Databricks Community

ksamborn · ‎02-23-2024

Hi -

We are migrating to Unity Catalog 14.3 LTS and have seen a change in behavior using withColumnRenamed.

There is an error COLUMN_ALREADY_EXISTS on the join key, even though the column being renamed is a different column. The joined DataFrame does behave fine before the renaming.

We use the join syntax using a join expression like this:

df_1 = spark.createDataFrame([(1, "a", 1)], ["key", "field1", "field2"])
df_2 = spark.createDataFrame([(1, "test", 1000)], ["key", "data1", "data2"])

# this fails with UC and works find with non-UC

join_df = df_1.join(df_2, df_1.key == df_2.key)
#join_df = join_df.drop(df_2.key)

rename_df = join_df.withColumnRenamed("data1", "rename_data1")

join_df.display()
rename_df.display()

We receive this error:

[COLUMN_ALREADY_EXISTS] The column `key` already exists. Consider to choose another name or rename the existing column. SQLSTATE: 42711

A few other observations:

- If we use syntax that specifies a string for the column name the behavior is fine, join_df2 = df_1.join(df_2, "key")

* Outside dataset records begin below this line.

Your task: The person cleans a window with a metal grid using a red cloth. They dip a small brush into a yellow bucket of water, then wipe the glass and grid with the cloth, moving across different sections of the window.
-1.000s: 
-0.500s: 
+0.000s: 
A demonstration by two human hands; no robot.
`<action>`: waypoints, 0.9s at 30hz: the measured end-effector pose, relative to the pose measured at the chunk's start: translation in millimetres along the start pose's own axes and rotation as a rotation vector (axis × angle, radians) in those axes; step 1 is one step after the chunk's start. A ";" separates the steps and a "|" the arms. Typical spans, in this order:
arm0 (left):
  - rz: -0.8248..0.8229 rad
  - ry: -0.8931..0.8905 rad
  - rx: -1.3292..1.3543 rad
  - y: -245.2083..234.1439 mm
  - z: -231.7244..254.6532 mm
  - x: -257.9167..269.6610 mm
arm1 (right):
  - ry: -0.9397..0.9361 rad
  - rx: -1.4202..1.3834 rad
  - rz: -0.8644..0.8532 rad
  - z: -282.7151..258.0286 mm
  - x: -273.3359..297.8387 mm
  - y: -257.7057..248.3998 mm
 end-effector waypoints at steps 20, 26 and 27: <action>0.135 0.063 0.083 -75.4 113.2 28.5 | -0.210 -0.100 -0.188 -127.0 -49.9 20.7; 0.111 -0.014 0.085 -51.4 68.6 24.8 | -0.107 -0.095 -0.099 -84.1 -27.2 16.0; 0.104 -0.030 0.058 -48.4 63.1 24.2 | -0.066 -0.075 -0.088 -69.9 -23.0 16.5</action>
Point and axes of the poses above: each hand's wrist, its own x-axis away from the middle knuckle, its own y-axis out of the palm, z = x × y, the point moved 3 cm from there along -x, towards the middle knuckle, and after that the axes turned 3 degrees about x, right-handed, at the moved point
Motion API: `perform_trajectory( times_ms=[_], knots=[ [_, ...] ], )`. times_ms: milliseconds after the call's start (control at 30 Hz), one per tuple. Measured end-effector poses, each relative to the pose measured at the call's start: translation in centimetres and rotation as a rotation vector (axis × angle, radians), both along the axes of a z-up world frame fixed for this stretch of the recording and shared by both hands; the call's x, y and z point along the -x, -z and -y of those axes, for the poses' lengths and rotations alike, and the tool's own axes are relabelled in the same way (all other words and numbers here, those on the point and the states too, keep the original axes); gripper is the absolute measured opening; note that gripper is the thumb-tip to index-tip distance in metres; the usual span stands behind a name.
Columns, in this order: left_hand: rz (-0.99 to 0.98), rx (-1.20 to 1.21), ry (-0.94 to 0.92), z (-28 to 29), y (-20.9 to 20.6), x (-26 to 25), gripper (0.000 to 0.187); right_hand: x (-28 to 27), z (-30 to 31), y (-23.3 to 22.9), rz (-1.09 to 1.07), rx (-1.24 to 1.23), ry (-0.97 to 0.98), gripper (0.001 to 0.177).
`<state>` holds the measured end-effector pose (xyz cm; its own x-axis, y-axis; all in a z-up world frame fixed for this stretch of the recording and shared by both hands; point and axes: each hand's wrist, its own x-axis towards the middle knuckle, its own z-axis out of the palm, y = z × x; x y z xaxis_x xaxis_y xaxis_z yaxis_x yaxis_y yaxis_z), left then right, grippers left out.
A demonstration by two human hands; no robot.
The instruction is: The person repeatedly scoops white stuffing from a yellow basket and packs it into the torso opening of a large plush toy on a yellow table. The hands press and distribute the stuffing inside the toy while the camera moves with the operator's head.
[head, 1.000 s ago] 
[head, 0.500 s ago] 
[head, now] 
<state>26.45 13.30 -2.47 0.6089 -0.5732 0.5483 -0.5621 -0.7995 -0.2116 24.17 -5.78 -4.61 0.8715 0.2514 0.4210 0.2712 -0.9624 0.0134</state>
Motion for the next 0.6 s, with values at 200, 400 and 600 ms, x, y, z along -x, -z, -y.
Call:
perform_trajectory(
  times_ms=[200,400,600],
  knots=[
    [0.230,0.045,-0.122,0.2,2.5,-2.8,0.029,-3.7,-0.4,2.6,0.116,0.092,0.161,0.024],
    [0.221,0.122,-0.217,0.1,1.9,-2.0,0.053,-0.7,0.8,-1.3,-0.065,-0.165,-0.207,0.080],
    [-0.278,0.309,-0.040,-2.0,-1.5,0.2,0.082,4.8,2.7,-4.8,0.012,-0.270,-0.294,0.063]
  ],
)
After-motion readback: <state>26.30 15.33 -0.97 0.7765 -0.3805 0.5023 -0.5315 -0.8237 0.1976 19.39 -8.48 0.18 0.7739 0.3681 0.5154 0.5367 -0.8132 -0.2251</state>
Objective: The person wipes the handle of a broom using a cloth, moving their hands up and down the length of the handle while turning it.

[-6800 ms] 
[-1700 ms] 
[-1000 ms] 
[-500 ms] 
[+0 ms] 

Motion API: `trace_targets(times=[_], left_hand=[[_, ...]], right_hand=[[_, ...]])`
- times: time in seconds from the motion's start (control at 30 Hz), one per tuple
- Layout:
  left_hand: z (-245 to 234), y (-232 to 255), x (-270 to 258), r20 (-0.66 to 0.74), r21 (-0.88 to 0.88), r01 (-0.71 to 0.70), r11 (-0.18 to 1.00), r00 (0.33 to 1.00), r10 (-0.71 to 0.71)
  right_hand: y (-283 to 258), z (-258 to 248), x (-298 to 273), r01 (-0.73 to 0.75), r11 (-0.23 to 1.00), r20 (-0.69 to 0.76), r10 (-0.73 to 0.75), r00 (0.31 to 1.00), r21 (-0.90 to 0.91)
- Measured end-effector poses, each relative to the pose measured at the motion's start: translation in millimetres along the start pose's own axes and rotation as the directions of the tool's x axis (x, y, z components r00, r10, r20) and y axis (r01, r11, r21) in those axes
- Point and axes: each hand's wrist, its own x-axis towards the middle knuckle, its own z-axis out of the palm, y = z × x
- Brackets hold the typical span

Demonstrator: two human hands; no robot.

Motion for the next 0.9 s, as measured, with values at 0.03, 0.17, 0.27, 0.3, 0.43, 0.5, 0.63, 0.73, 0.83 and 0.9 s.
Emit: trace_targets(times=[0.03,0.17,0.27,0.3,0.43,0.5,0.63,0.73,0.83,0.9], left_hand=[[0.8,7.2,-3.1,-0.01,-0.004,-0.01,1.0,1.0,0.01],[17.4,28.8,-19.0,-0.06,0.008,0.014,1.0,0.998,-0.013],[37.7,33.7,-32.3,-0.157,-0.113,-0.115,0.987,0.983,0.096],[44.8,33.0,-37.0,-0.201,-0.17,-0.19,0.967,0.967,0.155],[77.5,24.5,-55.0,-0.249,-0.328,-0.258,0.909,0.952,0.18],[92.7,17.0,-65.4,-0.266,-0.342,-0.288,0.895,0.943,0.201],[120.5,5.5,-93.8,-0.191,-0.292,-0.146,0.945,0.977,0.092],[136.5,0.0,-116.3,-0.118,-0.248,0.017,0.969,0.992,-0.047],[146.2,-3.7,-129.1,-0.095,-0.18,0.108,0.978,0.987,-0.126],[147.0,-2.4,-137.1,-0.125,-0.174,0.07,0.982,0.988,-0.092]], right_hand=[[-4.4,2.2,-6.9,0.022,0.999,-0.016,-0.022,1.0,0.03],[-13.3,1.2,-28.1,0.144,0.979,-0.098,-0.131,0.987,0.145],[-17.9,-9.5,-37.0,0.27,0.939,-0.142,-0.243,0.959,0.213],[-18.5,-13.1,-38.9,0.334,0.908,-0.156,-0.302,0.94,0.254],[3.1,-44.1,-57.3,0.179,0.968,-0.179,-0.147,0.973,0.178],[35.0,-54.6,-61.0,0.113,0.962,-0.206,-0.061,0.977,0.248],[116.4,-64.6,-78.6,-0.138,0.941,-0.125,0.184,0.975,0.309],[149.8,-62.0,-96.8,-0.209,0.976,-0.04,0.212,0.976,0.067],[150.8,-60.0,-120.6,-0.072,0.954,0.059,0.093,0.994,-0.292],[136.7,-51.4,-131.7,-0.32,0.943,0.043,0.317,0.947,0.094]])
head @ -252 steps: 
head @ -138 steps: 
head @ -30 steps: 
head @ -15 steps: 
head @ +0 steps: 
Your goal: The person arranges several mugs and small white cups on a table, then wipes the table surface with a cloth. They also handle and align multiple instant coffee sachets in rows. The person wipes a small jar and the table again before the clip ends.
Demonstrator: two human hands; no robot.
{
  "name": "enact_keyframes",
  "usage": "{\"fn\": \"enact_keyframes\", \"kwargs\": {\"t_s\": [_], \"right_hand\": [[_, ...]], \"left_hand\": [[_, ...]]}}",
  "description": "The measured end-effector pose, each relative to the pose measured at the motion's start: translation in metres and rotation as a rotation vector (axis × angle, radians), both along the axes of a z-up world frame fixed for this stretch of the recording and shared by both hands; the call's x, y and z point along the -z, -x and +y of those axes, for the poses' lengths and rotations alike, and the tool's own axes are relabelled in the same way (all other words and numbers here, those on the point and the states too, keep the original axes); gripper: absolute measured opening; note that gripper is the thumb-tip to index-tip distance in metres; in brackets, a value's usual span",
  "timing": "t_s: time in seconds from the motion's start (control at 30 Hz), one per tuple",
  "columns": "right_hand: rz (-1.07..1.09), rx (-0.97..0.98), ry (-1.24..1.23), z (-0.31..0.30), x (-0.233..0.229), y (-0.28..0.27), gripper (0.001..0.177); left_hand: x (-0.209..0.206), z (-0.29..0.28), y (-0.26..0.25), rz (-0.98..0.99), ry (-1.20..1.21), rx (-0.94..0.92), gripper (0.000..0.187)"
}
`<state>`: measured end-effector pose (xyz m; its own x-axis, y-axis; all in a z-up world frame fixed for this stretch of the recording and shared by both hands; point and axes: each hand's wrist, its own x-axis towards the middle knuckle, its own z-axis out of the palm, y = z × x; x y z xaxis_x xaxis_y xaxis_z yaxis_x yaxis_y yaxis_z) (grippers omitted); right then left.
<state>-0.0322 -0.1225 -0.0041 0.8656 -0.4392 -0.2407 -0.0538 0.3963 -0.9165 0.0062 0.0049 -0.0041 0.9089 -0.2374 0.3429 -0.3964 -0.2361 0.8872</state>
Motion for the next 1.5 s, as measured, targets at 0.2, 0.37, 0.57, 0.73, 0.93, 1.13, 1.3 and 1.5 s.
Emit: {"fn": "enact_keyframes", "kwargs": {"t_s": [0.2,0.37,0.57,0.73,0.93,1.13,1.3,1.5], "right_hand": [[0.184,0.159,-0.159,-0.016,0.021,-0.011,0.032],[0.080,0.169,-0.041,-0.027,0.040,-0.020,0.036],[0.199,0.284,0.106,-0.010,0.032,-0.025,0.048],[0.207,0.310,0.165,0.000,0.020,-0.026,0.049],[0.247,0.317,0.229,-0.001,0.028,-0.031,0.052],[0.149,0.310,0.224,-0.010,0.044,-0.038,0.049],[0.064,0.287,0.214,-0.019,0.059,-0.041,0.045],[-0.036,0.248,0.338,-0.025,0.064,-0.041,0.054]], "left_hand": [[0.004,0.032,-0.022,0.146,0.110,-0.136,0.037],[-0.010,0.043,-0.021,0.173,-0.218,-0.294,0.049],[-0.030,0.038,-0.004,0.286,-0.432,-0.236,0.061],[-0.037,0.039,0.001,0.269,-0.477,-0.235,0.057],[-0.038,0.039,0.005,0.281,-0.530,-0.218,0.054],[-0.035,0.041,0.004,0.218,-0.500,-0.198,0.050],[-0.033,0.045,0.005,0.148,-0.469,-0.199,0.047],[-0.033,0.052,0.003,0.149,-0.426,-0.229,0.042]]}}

- if we uncomment the drop line above it's fine

- aliasing the two tables before the join doesn't work

- it works works fine in 13.3 LTS and appeared in 14.0 and later

Is there something we are doing wrong or should be doing differently?

Thanks for your help!

Palash01 · ‎02-25-2024

Hey @ksamborn

I can think of 2 solutions:

Rename the column in df_2 before joining:

df_1_alias = df_1.alias("t1")
df_2_alias = df_2.alias("t2")
join_df = df_1_alias.join(df_2_alias, df_1_alias.key == df_2_alias.key)
rename_df = join_df.withColumnRenamed("t2.data1", "rename_data1")

2. Use aliases for the join tables before the join:

df_1_alias = df_1.alias("t1")
df_2_alias = df_2.alias("t2")
join_df = df_1_alias.join(df_2_alias, df_1_alias.key == df_2_alias.key)
rename_df = join_df.withColumnRenamed("t2.data1", "rename_data1")

Let us know if this works otherwise followups are appreciated.

Leave a like if this helps! Kudos,
Palash

ksamborn · ‎02-26-2024

Hi Palash

Thanks for your reply.

In short, renaming the column before the join and before the column rename works (as does selecting only the columns that aren't duplicate keys).

The aliasing does not work. In fact, I've used the standard example from the Pyspark documentation and withColumnRenamed() doesn't work when I add the last two lines here:

from pyspark.sql.functions import col, desc
df = spark.createDataFrame(
    [(14, "Tom"), (23, "Alice"), (16, "Bob")], ["age", "name"])
df_as1 = df.alias("df_as1")
df_as2 = df.alias("df_as2")
joined_df = df_as1.join(df_as2, col("df_as1.name") == col("df_as2.name"), 'inner')

joined_df.select(
    "df_as1.name", "df_as2.name", "df_as2.age").sort(desc("df_as1.name")).show()

renamed_df = joined_df.withColumnRenamed("df_as1.age", "age_renamed")
renamed_df.show()

I get exceptions for both of the last two lines when running in a Azure Databricks 14.3 LTS notebook.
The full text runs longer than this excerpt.